Morescki v. Leuschke, 217 Ill. App. 3d 456 (1991)

Aug. 16, 1991 · Illinois Appellate Court · No. 4-91-0104
217 Ill. App. 3d 456

FREDA MORESCKI, Plaintiff-Appellant, v. RANDALL H. LEUSCHKE, Defendant-Appellee.

Fourth District

No. 4 — 91—0104

Opinion filed August 16, 1991.

David L. Requa, of Requa & Alexander, of Springfield, for appellant.

David L. Drake and Stacey L. Cellini, both of Drake, Narup & Mead, P.C., of Springfield, for appellee.

PRESIDING JUSTICE LUND

delivered the opinion of the court:

Plaintiff Freda Morescki appeals from the denial of a motion for new trial following a jury verdict in the circuit court of Sangamon County awarding damages, but not granting damages for disability, from defendant Randall Leuschke.

*457Plaintiff was a passenger in an automobile driven by her husband when their vehicle was rear-ended by a vehicle driven by defendant. The damage to the Morescki vehicle was slight. Plaintiff’s injuries included a neck sprain and the onset of problems with “floaters” in her eyes. The problem with the sprain was short-lived, but required medical attention. The eye problem may be permanent and will at least require annual examination by an ophthalmologist.

Liability was admitted, and the jury returned a verdict that provided:

“Disability $ -0-Pain and suffering experienced $ 300.00 Reasonable expense of necessary medical care, treatment and services received $ 277.00 Pain and suffering reasonably certain to be experienced in the future $ 1,200.00 Present cash value of reasonable expenses of the reasonable expenses of medical care, treatment and services reasonably certain to be received in the future $ 1,200.00”

The only issue before this court is whether the evidence requires a finding that the eye problem is a disability. If so, then the case must be reversed and remanded for a new trial on damages.

There was undisputed testimony that immediately following the accident plaintiff noticed floaters in both her eyes. This is sometimes described as little black spots floating in front of each eye.
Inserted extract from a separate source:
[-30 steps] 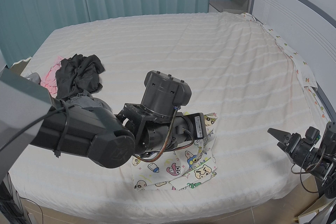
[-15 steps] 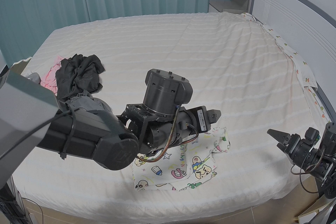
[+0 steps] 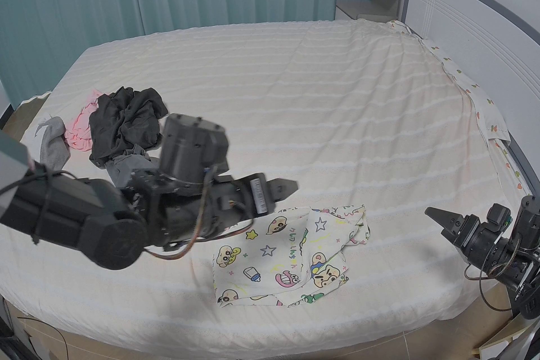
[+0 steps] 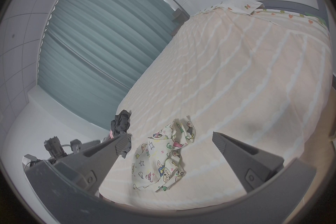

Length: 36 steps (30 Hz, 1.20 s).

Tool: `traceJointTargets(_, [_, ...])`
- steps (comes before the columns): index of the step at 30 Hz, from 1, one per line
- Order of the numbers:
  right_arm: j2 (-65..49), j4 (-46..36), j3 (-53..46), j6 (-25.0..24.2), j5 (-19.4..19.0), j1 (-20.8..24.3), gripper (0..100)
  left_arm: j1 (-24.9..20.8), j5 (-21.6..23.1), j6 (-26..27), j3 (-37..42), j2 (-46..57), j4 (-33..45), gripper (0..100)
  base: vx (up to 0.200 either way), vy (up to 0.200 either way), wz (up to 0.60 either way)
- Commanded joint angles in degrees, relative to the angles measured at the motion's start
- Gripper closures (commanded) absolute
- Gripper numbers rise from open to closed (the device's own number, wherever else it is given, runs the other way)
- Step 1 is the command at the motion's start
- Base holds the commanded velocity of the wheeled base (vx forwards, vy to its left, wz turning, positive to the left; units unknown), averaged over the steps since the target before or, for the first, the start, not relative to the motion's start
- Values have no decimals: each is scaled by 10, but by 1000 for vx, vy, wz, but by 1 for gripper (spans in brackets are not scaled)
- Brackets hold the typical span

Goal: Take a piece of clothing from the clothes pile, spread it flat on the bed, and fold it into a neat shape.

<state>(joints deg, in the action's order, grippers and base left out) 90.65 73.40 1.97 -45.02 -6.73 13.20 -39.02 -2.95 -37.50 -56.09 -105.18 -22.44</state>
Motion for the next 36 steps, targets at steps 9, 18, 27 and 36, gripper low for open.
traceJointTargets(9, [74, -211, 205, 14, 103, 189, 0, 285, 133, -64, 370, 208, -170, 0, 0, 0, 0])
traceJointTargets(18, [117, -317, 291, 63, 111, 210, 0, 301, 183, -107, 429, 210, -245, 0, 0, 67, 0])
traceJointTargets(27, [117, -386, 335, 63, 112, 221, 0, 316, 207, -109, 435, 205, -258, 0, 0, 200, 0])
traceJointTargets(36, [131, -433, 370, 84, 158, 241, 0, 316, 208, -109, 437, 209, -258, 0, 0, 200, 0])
The treating ophthalmologist testified there is no treatment for floaters. According to the doctor, most people by the time they are about 50 years of age will have what is called a vitreous separation which is caused by shrinkage. The space resulting from the shrinkage is filled with a clear liquid, and little pieces of tissue and little clumps and strands of cells float free. When they line up with the visual access, a temporary blurring can occur. The plaintiff has blurring at times. She has been able, however, to continue her employment as a secretary and uses word-processing computers with computer screens. At the time of trial, plaintiff was employed with the supreme court research staff. She is able to drive a vehicle and continues with her regular activities and hobbies. There has been interference with her reading *458habits and, at times, she is required to adjust her head when using the computer screen. When the floaters interfere, movement will vary the location, alleviating problems. The floaters are basically aggravating, but she has adjusted to them. According to the medical testimony, floaters can go away and people can adjust to them.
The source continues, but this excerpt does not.